BYDGOSZCZ: Uśmiercony przez urzędników Tomasz Kokoszyński prosi o przywrócenie do świata żywych

2012-02-07 3:00

Uśmiercony przez urzędników Tomasz Kokoszyński (46 l.) z Bydgoszczy powoli wraca do świata żywych. Wczoraj zgłosił się do Urzędu Stanu Cywilnego o unieważnienie aktu zgonu. Potem zostanie wydany mu akt urodzenia i dowód osobisty. W procesie obywatelskiego wskrzeszenia towarzyszą mu reporterzy "Super Expressu".

O problemach pana Tomasza pisaliśmy wczoraj. Mężczyzna przez pomyłkę został uznany za zmarłego i wykreślony z ewidencji ludności. Wszystko dlatego, że siostra, z którą nie widział się od 15 lat, rozpoznała jego rysy w innym zmarłym mężczyźnie.

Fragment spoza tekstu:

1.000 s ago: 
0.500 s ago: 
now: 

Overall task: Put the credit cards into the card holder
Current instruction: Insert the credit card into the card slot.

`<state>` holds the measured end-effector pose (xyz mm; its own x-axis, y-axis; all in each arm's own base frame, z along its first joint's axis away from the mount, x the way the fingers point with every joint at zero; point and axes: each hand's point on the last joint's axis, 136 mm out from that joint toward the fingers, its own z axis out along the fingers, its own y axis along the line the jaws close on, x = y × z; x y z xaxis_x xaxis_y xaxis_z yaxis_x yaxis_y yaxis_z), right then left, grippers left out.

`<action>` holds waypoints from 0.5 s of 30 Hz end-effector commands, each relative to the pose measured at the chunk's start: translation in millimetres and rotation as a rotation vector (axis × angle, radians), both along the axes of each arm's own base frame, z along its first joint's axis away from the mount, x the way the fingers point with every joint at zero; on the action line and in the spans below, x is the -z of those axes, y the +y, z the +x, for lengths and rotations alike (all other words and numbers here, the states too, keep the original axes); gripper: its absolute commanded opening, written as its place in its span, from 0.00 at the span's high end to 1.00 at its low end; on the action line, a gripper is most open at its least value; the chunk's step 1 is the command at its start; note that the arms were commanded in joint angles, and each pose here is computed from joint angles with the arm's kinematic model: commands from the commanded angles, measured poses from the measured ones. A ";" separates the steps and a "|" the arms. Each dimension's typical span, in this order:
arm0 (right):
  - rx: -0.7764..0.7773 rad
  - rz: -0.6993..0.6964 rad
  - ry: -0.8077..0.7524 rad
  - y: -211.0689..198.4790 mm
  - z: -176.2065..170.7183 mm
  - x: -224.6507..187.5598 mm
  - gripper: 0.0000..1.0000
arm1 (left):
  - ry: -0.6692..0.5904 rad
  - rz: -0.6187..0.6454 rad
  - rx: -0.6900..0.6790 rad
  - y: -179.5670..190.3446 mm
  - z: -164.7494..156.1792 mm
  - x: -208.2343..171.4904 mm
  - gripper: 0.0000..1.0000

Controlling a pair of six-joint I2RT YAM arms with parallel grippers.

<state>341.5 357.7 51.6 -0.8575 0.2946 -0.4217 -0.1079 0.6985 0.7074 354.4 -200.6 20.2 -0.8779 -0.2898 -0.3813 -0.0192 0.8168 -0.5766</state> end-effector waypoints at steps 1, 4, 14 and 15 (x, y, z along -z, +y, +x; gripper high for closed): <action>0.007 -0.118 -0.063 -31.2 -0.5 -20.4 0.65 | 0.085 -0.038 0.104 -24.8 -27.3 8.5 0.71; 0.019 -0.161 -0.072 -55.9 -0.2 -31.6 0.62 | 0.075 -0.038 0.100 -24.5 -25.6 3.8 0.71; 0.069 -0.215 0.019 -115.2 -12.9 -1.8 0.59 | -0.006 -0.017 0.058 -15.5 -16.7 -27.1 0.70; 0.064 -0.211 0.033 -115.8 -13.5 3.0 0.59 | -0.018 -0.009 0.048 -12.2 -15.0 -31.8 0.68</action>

Wydano akt zgonu i pan Tomasz przestał istnieć. Teraz żywy nieboszczyk stara się wszystko odkręcić. Napisał podanie o "przywrócenie do świata żywych" i udał się z nim do urzędu.

Sławomir Wołoszyn, kierownik Urzędu Stanu Cywilnego, wykazał się współczuciem. - Doskonale rozumiem dramat petenta - stwierdził, przyjmując wniosek. - Pan Tomasz został wykreślony z ewidencji ludności. Teraz jako trupa, nie przyjmie go żaden lekarz. Nie będzie mógł także wziąć kredytu - mówi kierownik USC. - Postaramy się mu pomóc.

Niestety, procedura wskrzeszenia musi potrwać. - Zwrócimy się do sądu, aby ten unieważ-nił akt zgonu. Kiedy sąd podejmie taką decyzję, my wystawimy akt urodzenia. Wtedy pan Tomasz będzie mógł wystąpić o dowód osobisty - tłumaczy. I dodaje, że tak naprawdę nie ma pojęcia, kiedy uda się załatwić wszystkie formalności. - Po raz pierwszy mam taki przypadek w urzędzie. Dla nas wszystkich to nowość - zaznacza.

Pan Tomasz jest jednak dobrej myśli. - Jak tylko wrócę na ten świat, to zrobię pępkowe i zaproszę wszystkich znajomych - zapewnia.